# Databricks

As a best practice, generate a dedicated Databricks Principal Service scoped only for your chosen catalog **(Hive or Unity Catalog)** and use it against your workspace host. This isolates your integration credentials and simplifies permission management, ensuring a seamless no-code connection.

### Prerequisites

* **Host**
* **M2M OAuth credentials or Personal Access Token**
* *(Conditional)* **Hive catalog**:
  * **SQL Warehouse HTTP Path** *or* **Cluster ID**
* *(Conditional)* **Unity Catalog**:
  * **SQL Warehouse HTTP Path**

***

### Host

Your **Host** is the domain portion of your Databricks workspace URL.

{% hint style="info" %}
When you log into Databricks, your browser URL looks like:\
\
`https://<workspace-name>.cloud.databricks.com/?o=1234567890123456`\
\
Use only `<workspace-name>.cloud.databricks.com` (no protocol, no path, no query string).

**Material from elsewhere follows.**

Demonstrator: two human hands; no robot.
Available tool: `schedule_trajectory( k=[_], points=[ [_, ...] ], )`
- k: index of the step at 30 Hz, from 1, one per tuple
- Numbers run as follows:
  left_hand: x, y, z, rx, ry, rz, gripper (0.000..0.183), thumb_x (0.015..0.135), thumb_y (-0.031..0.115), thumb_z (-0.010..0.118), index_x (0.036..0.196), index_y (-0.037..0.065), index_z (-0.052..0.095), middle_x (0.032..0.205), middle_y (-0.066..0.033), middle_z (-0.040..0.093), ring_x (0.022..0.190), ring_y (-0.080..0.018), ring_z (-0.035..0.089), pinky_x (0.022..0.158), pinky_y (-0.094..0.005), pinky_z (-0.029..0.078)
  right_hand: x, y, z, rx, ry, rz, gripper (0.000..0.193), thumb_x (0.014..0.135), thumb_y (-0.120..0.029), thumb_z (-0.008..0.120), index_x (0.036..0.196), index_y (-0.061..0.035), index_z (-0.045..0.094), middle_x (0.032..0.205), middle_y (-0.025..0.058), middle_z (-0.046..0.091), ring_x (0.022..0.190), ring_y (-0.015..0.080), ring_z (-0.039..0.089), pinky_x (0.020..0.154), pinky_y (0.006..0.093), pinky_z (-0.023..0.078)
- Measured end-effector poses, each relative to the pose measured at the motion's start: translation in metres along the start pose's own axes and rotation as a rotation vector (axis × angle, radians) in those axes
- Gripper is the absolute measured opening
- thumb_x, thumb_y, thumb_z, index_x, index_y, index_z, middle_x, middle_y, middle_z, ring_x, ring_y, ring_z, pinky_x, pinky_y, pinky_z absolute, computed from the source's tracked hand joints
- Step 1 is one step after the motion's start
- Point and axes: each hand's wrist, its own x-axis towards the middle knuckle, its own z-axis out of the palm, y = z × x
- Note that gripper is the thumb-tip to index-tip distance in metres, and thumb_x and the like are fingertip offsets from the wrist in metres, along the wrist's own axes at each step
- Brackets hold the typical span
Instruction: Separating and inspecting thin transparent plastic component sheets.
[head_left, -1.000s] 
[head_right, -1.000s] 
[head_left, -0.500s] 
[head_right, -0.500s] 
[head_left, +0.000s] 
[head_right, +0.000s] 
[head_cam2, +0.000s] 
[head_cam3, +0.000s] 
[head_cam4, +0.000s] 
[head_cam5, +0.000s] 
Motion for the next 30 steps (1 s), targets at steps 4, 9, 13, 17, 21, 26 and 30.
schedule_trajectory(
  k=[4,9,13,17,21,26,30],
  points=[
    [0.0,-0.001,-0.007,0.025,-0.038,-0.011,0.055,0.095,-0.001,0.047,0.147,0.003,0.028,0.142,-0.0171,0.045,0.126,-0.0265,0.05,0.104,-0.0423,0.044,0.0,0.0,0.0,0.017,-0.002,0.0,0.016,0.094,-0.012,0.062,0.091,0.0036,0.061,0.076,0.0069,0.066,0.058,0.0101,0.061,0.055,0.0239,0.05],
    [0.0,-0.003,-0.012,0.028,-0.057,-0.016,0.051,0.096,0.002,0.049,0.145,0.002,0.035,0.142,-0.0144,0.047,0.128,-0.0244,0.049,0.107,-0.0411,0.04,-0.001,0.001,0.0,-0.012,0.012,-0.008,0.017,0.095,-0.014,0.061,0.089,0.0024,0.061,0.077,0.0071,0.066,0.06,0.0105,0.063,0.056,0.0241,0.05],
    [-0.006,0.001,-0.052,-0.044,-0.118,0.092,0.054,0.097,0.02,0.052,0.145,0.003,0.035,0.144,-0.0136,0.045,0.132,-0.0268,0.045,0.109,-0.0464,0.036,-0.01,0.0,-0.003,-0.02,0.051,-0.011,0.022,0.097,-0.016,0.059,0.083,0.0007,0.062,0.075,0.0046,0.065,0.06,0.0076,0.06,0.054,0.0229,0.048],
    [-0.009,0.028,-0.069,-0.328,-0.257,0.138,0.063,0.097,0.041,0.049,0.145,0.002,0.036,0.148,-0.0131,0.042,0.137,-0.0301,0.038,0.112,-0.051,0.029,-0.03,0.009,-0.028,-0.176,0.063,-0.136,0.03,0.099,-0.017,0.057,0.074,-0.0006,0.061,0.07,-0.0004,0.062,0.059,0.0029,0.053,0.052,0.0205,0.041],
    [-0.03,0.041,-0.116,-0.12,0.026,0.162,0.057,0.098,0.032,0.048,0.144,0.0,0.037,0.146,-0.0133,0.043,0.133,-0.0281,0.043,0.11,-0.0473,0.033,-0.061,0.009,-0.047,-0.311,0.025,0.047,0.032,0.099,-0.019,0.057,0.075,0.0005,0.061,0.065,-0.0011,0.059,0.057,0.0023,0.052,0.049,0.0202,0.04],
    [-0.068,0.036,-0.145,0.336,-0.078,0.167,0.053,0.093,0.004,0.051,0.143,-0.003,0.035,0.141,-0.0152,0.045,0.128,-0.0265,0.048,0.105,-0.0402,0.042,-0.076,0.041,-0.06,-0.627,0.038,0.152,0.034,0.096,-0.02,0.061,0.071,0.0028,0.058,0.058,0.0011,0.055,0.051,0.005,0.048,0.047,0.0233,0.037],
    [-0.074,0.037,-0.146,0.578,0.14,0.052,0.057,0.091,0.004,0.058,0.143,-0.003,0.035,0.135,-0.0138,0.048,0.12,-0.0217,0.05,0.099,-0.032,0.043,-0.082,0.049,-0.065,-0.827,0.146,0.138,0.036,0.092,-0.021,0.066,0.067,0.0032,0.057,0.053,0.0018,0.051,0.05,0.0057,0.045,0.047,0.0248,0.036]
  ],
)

* ✅ `mycompany.cloud.databricks.com`
* ❌ `https://mycompany.cloud.databricks.com`
* ❌ `mycompany.cloud.databricks.com/?o=1234567890123456`<br>
  {% endhint %}

***

### M2M OAuth credentials

Databricks recommends using [service principals](https://docs.databricks.com/aws/en/admin/users-groups/service-principals) for machine-to-machine access.&#x20;

**How to create new service principal and generate credentials:**

1. Click your user avatar (top-right) -> **Settings** -> **Identity and access** -> **Service Principals.**
2. Click on **Add service principal.**
3. Select an existing service principal and assign it to the workspace, or create a new one.
4. Assign the appropriate permissions to the new service principal, including access to the required catalog(s).
5. On page for newly created service principal, open the **Secrets** tabs and click **Generate secret**.
6. Copy the generated `client_id` and `secret`, and store them securely.

### Permissions

After creating the service principal, grant it access to the SQL warehouse and the required Unity Catalog objects.

#### SQL Warehouse

Grant the service principal permission to use the SQL warehouse that will run queries.

1. In Databricks, please go to **SQL Warehouses**.
2. Select the warehouse to be used by the Connecty.
3. Open **Permissions**.
4. Add created Connecty service principal.
5. Grant `CAN_USE` permission.

#### Unity Catalog

Grant access to the required catalog and schema.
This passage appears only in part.